-- EXERCISE GOAL --
Exact repetition is required: reproduce every line of the data.

-- MATERIAL PROVIDED --
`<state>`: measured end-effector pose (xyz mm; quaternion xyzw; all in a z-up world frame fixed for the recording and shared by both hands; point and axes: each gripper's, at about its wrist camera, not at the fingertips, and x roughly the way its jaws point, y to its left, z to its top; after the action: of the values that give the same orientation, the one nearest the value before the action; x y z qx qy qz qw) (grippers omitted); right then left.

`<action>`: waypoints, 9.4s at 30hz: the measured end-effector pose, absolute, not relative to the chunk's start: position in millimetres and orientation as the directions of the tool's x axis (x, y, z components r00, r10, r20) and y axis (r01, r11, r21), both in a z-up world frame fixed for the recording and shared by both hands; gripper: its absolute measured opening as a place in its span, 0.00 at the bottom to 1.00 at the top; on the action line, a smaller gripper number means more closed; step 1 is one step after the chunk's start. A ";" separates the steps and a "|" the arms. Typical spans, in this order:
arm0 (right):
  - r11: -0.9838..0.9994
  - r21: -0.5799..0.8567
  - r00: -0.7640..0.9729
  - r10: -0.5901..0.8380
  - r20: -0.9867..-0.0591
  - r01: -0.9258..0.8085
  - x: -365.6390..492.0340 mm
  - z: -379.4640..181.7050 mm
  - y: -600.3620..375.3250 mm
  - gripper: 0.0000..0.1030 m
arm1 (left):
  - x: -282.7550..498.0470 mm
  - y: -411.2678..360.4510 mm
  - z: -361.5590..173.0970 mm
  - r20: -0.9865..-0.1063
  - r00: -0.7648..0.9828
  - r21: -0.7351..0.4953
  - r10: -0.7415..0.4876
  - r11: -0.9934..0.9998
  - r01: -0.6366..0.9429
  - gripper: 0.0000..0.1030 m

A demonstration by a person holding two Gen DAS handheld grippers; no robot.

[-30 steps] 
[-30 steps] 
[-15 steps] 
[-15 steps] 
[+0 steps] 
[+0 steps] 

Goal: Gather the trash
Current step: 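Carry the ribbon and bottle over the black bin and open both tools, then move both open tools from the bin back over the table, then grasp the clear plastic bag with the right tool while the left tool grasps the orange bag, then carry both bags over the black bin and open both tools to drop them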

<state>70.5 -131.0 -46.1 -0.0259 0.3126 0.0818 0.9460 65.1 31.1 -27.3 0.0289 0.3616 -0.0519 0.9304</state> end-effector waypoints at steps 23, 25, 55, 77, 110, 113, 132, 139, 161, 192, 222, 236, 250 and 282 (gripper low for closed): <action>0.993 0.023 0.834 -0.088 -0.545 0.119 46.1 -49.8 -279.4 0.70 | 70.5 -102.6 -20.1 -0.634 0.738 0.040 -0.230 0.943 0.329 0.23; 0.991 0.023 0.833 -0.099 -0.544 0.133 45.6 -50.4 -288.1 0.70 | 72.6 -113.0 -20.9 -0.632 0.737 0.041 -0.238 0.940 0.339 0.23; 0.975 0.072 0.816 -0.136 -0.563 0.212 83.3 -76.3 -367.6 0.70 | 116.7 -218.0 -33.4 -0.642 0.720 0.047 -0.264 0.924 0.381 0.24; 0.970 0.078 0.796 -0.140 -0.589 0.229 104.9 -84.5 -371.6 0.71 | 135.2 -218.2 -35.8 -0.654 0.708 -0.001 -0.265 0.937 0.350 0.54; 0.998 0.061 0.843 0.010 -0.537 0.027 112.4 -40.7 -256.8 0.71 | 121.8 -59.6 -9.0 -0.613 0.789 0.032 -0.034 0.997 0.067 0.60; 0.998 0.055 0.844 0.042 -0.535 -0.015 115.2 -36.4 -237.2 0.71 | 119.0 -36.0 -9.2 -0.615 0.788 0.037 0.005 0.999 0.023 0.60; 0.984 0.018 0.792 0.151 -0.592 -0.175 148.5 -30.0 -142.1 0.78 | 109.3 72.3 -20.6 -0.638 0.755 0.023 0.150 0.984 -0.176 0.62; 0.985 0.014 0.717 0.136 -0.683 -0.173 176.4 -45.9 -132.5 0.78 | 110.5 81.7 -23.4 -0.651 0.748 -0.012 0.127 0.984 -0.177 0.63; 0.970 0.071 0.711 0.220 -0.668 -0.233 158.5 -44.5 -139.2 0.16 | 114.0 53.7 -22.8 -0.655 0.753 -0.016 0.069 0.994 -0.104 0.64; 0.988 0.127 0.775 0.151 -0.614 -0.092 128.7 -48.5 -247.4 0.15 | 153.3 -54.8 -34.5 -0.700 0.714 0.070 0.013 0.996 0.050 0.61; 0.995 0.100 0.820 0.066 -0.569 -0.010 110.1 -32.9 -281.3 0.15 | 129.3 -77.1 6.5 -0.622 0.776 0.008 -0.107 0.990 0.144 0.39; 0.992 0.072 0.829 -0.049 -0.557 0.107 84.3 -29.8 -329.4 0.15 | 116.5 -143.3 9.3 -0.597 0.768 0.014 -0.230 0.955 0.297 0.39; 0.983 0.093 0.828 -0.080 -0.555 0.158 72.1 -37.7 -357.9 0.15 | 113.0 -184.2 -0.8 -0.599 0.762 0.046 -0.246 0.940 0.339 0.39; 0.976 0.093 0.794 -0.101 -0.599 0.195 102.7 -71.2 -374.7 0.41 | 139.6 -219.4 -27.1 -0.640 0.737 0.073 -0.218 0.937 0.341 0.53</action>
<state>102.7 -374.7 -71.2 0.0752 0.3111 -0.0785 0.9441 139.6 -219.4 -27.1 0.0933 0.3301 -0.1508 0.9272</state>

-- RESPONSE --
`<state>`: measured end-effector pose (xyz mm; quaternion xyzw; all in a z-up world frame fixed for the recording and shared by both hands; point and axes: each gripper's, at about its wrist camera, not at the fingertips, and x roughly the way its jaws point, y to its left, z to its top; after the action: of the values that give the same orientation, the one nearest the value before the action; x y z qx qy qz qw) (grippers omitted); right then left.

`<action>`: waypoints, 9.4s at 30hz: the measured end-effector pose, absolute, not relative to the chunk's start: position in millimetres and orientation as the directions of the tool's x axis (x, y, z components r00, r10, r20) and y axis (r01, r11, r21), both in a z-up world frame fixed for the recording and shared by both hands; gripper: its absolute measured opening as a place in its span, 0.00 at the bottom to 1.00 at the top; on the action line, a smaller gripper number means more closed; step 1 is one step after the chunk's start. A ";" separates the steps and a "|" the arms. Typical spans, in this order:
arm0 (right):
  - r11: -0.9838..0.9994
  - r21: -0.5799..0.8567
  - r00: -0.7640..0.9729
  - r10: -0.5901..0.8380
  - r20: -0.9867..-0.0591
  - r01: -0.9258..0.8085
  - x: -365.6390..492.0340 mm
  - z: -379.4640..181.7050 mm
  - y: -600.3620..375.3250 mm
  - gripper: 0.0000..0.1030 m
arm1 (left):
  - x: -282.7550..498.0470 mm
  - y: -411.2678..360.4510 mm
  - z: -361.5590..173.0970 mm
  - r20: -0.9865..-0.1063
  - r00: -0.7648..0.9828
  - r21: -0.7351..0.4953
  - r10: -0.7415..0.4876
  - r11: -0.9934..0.9998
  - r01: -0.6366..0.9429
  - gripper: 0.0000..0.1030 m

A demonstration by a person holding two Gen DAS handheld grippers; no robot.

[-30 steps] 
[-30 steps] 
[-15 steps] 
[-15 steps] 
[+0 steps] 
[+0 steps] 

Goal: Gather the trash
Current step: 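Carry the ribbon and bottle over the black bin and open both tools, then move both open tools from the bin back over the table, then grasp the clear plastic bag with the right tool while the left tool grasps the orange bag, then carry both bags over the black bin and open both tools to drop them
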
<state>70.5 -131.0 -46.1 -0.0259 0.3126 0.0818 0.9460 65.1 31.1 -27.3 0.0289 0.3616 -0.0519 0.9304</state> end-effector waypoints at steps 23, 25, 55, 77, 110, 113, 132, 139, 161, 192, 222, 236, 250 and 282 (gripper low for closed): <action>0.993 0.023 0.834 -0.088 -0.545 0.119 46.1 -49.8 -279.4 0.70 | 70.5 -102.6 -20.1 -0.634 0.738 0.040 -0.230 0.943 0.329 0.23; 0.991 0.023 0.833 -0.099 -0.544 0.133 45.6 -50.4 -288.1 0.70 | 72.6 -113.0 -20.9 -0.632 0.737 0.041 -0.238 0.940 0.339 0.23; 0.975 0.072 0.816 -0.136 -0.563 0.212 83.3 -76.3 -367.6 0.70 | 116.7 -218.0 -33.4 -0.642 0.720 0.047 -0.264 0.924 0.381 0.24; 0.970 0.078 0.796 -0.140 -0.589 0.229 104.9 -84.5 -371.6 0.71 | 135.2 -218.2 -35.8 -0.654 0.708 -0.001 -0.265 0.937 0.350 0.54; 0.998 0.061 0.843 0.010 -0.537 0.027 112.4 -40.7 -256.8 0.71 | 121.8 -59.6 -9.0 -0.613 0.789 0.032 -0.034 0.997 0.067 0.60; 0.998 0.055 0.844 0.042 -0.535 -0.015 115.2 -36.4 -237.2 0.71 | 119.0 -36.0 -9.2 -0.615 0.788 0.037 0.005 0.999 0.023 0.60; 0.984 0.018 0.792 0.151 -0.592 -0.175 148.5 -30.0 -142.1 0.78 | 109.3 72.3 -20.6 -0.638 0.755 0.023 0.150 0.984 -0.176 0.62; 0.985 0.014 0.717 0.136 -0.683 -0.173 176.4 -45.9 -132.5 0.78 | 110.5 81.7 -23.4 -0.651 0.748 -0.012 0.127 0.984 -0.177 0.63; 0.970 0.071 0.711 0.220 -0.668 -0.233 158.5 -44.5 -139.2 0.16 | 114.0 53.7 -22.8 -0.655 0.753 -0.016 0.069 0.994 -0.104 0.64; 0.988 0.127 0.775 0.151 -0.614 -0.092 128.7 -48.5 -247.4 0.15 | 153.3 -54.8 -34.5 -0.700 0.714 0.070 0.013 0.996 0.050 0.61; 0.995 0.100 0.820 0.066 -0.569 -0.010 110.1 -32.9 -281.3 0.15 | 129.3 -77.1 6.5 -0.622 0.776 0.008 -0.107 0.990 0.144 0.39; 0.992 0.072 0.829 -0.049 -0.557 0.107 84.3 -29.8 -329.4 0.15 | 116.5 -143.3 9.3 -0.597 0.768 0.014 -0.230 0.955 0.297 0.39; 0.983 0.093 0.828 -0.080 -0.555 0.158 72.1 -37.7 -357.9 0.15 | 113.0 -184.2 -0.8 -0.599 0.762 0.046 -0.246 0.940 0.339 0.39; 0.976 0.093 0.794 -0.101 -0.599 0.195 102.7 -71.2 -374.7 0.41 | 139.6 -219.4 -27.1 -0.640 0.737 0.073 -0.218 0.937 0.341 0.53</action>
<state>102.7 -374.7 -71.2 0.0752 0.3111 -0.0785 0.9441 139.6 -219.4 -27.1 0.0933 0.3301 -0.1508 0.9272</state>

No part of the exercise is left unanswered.